Work to be completed
Count every line below that holds "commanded". The answer is the number alone.

Information shown START

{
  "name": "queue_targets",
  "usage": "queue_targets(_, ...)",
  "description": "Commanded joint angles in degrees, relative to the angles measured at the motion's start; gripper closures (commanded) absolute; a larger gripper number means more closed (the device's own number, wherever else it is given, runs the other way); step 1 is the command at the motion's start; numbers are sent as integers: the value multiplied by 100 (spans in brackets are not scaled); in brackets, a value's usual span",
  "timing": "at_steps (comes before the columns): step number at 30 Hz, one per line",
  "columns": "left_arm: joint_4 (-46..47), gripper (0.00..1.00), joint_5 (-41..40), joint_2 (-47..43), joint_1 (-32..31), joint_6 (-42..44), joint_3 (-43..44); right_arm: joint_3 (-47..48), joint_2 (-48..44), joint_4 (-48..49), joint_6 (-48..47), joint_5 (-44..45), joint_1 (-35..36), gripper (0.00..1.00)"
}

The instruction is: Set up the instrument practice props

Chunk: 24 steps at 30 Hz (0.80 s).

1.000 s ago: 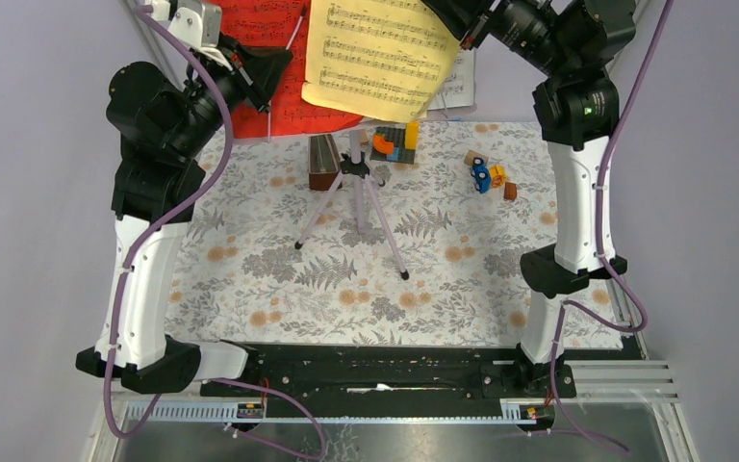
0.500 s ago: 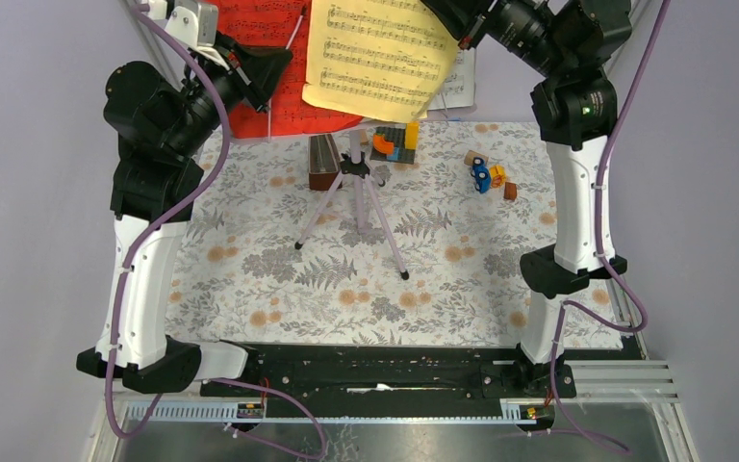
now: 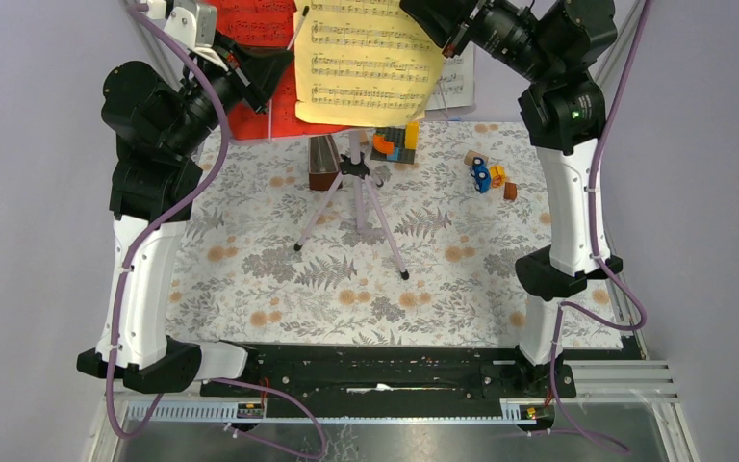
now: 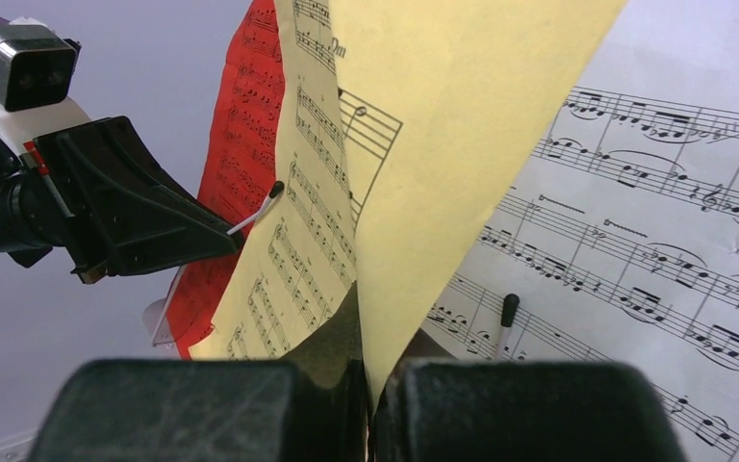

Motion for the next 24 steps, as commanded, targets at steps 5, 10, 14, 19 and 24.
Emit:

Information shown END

Response box
2